Begin at the line containing "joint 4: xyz" in the entries below and end at the line containing "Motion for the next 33"; transcribe that range exactly and nothing outside it.

*Extracted records*:
□ □ □ □
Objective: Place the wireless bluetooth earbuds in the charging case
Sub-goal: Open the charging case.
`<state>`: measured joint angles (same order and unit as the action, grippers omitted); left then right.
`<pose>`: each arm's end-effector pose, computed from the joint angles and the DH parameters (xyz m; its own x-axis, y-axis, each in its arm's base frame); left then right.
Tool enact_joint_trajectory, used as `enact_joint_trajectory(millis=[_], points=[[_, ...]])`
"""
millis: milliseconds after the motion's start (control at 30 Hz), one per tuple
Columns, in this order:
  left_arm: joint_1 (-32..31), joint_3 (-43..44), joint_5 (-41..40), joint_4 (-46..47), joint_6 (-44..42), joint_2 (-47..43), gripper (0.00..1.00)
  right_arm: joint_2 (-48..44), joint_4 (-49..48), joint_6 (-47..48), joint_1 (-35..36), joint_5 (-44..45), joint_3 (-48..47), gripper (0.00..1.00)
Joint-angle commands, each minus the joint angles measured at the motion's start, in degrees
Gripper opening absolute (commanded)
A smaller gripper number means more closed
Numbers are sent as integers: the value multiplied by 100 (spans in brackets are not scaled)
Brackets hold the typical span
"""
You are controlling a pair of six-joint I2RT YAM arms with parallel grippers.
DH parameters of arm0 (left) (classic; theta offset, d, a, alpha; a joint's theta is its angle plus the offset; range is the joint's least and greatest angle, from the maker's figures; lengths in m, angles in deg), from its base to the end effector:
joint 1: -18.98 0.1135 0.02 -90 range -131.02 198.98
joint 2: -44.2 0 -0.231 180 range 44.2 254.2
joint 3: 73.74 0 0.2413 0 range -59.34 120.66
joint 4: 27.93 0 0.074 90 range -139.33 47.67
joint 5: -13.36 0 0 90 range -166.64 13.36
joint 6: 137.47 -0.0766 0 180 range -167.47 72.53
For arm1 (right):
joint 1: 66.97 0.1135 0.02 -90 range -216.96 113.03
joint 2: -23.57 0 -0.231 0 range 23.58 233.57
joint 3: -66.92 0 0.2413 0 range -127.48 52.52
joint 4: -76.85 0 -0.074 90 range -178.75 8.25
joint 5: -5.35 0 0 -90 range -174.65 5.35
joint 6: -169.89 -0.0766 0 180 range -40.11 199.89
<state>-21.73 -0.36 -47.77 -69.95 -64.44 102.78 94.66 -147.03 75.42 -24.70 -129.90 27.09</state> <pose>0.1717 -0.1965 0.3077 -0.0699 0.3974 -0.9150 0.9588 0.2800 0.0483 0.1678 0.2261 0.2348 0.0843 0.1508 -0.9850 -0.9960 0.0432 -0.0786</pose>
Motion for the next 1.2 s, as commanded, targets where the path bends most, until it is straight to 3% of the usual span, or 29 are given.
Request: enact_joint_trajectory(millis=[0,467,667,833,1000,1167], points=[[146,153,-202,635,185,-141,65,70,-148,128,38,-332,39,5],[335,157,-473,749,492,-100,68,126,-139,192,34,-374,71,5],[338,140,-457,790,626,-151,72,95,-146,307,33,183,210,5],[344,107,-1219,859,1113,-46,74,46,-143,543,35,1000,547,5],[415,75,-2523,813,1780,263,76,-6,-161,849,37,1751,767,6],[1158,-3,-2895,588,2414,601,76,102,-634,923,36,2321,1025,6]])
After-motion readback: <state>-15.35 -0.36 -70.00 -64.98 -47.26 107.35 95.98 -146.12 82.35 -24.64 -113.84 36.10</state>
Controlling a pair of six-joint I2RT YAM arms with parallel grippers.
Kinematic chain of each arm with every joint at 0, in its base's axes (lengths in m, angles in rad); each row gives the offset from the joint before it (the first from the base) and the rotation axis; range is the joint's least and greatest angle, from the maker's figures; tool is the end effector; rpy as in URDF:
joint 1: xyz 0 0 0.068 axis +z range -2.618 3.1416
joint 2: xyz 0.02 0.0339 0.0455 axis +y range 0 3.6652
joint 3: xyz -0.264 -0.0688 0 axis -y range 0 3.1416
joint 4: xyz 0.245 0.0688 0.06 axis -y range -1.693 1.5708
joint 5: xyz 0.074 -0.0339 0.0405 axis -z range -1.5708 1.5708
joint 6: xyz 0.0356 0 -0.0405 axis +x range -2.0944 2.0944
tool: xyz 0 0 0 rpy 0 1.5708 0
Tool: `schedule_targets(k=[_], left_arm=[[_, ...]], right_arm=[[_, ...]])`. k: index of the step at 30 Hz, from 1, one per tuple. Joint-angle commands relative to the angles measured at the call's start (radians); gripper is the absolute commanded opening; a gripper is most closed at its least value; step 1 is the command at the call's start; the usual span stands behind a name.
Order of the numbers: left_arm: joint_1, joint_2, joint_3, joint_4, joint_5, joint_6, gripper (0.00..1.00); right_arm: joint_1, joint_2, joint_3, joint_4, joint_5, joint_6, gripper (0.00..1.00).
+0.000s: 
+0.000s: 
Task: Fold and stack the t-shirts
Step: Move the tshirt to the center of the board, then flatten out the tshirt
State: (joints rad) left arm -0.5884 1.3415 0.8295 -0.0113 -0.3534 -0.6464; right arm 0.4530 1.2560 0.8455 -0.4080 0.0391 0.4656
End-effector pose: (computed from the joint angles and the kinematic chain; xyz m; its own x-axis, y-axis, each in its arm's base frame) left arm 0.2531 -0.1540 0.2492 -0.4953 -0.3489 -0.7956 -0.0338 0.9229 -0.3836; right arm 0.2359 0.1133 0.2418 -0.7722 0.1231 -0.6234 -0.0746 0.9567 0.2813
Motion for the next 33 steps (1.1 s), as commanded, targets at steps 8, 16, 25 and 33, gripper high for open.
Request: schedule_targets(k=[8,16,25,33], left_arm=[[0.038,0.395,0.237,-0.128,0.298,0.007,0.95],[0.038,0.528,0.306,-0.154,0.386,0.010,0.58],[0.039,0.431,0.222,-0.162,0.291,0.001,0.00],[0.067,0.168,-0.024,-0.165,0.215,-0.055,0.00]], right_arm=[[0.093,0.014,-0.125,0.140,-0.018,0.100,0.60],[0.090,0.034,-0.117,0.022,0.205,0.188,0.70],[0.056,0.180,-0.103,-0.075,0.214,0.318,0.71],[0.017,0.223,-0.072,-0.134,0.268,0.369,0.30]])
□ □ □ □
*SOLUTION TO THIS TASK*:
joint 4: xyz 0.245 0.0688 0.06 axis -y range -1.693 1.5708
joint 5: xyz 0.074 -0.0339 0.0405 axis -z range -1.5708 1.5708
joint 6: xyz 0.0356 0 -0.0405 axis +x range -2.0944 2.0944
tool: xyz 0 0 0 rpy 0 1.5708 0
Tool: `schedule_targets(k=[_], left_arm=[[_, ...]], right_arm=[[_, ...]])`. k: index of the step at 30 Hz, from 1, one per tuple. Joint-angle commands relative to the angles measured at the call's start (radians); gripper is the absolute commanded opening; a gripper is most closed at its least value; step 1 is the command at the call's start; the usual span stands behind a name.
Order of the numbers: left_arm: joint_1, joint_2, joint_3, joint_4, joint_5, joint_6, gripper (0.00..1.00); right_arm: joint_1, joint_2, joint_3, joint_4, joint_5, joint_6, gripper (0.00..1.00).
+0.000s: 
+0.000s: 
Task: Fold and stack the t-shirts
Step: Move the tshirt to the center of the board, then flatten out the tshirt
State: (joints rad) left arm -0.5884 1.3415 0.8295 -0.0113 -0.3534 -0.6464; right arm 0.4530 1.2560 0.8455 -0.4080 0.0391 0.4656
End-effector pose: (computed from the joint angles and the kinematic chain; xyz m; its own x-axis, y-axis, each in its arm's base frame) left arm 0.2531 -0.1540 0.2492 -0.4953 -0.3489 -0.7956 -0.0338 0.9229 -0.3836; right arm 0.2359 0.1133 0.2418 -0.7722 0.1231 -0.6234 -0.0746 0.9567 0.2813
Motion for the next 33 steps (1.1 s), as commanded, targets at steps 8, 16, 25 and 33, gripper high for open.

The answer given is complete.